■ Directions for this task
Copy each line of the data below in which the word "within" can be found.

(Extracted information Opens)

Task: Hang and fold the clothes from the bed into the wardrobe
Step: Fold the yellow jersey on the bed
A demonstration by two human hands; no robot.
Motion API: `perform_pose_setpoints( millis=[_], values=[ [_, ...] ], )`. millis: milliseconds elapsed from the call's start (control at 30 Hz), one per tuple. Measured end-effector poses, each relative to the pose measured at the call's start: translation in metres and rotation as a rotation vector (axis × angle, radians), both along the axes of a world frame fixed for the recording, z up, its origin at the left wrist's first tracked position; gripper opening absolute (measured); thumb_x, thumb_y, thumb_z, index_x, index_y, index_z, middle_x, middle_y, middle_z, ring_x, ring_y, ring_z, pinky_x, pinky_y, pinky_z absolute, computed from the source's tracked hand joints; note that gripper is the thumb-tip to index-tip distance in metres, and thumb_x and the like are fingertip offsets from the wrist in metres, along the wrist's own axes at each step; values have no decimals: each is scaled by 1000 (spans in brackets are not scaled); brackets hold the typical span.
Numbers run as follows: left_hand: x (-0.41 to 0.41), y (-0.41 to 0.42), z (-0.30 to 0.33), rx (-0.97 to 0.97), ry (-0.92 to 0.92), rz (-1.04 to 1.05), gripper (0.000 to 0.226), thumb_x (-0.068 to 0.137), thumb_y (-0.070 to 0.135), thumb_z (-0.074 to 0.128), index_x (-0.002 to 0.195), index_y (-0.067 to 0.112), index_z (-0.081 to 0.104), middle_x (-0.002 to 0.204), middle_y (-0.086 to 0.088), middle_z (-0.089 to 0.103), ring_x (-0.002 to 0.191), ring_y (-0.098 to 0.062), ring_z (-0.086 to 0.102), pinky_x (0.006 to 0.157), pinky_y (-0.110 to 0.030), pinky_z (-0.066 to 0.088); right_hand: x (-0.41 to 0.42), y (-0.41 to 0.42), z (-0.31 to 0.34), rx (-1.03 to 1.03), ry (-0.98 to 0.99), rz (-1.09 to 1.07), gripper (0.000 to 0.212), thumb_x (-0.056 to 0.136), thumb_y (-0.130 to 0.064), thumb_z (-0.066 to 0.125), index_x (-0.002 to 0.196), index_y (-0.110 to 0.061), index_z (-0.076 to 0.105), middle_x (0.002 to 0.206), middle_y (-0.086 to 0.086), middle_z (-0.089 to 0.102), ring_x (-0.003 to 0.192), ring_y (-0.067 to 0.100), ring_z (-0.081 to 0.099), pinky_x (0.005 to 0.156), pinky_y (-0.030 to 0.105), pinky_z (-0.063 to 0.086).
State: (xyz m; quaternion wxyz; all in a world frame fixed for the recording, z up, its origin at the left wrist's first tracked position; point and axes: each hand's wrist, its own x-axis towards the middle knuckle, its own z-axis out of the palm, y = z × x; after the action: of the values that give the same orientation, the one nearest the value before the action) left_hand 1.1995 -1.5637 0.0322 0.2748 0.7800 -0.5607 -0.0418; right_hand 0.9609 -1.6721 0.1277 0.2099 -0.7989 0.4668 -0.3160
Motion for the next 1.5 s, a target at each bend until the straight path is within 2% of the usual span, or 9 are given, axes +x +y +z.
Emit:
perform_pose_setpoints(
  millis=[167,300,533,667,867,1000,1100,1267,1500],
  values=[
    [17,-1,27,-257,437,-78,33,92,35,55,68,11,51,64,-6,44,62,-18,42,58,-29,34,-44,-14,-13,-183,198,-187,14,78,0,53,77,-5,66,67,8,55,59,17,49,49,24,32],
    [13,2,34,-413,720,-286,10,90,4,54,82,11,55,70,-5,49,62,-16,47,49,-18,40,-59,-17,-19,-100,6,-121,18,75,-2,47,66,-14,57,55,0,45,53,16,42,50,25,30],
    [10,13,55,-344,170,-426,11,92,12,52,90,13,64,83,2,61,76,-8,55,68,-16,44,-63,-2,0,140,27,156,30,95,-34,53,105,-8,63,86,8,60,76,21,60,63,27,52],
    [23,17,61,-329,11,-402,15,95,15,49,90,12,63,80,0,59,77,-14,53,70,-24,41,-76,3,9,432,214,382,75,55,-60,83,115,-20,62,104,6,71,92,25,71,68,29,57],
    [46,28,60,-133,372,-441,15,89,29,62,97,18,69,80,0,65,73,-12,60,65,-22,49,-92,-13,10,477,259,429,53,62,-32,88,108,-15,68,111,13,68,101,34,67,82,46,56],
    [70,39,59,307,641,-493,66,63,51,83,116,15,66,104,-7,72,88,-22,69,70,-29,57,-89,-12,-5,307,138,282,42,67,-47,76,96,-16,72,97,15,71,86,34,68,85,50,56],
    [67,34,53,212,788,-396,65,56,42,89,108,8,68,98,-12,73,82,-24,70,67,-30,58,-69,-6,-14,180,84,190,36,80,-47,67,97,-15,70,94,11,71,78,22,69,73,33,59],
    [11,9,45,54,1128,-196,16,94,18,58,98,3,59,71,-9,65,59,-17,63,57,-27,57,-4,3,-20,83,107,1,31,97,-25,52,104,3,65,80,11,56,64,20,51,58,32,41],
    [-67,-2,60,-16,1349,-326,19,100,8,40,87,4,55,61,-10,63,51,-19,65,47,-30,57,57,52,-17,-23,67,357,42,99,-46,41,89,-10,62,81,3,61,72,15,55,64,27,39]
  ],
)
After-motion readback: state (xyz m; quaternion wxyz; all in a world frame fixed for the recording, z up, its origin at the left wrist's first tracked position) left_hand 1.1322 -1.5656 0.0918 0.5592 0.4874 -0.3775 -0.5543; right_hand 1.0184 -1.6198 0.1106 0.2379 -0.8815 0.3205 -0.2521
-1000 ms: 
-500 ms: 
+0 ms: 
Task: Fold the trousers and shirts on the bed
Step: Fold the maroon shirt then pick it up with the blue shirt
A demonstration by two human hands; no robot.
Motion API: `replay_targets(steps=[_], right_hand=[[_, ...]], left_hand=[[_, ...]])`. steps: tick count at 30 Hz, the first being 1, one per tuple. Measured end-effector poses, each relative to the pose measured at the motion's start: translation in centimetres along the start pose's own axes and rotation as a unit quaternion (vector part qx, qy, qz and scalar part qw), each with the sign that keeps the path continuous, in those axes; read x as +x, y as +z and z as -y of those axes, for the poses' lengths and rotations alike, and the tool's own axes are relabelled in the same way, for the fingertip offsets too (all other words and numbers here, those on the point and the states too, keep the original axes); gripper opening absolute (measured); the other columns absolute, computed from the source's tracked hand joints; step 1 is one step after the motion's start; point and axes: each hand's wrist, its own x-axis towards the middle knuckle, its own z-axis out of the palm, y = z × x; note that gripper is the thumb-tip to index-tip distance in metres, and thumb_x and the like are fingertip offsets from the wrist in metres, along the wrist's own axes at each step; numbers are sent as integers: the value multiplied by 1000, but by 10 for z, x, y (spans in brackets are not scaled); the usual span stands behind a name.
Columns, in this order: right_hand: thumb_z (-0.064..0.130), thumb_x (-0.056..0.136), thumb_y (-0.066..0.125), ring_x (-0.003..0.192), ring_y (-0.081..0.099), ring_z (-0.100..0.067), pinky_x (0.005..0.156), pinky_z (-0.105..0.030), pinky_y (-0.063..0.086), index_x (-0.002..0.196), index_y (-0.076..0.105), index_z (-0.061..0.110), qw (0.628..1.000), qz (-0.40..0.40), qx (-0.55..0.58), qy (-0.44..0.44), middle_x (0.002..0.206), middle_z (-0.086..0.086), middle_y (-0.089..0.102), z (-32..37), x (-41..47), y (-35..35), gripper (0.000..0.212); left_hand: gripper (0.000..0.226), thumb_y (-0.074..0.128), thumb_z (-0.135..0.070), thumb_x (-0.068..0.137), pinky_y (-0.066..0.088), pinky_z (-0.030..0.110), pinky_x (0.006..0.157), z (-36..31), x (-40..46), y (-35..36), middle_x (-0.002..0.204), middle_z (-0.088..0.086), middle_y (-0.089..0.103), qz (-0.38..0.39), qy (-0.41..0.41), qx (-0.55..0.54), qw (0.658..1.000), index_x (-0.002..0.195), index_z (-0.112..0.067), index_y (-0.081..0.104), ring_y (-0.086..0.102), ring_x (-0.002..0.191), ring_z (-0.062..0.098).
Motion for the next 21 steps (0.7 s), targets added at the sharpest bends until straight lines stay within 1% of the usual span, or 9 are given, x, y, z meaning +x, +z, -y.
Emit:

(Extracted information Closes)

■ Answer section
Motion for the next 1.5 s, a target at each bend until the straight path is within 2% of the usual span, or 9 are given, axes +x +y +z.
Motion for the next 21 steps (0.7 s), targets added at the sharpest bends until straight lines stay within 1% of the usual span, or 9 are given, x, y, z meaning +x, +z, -y.

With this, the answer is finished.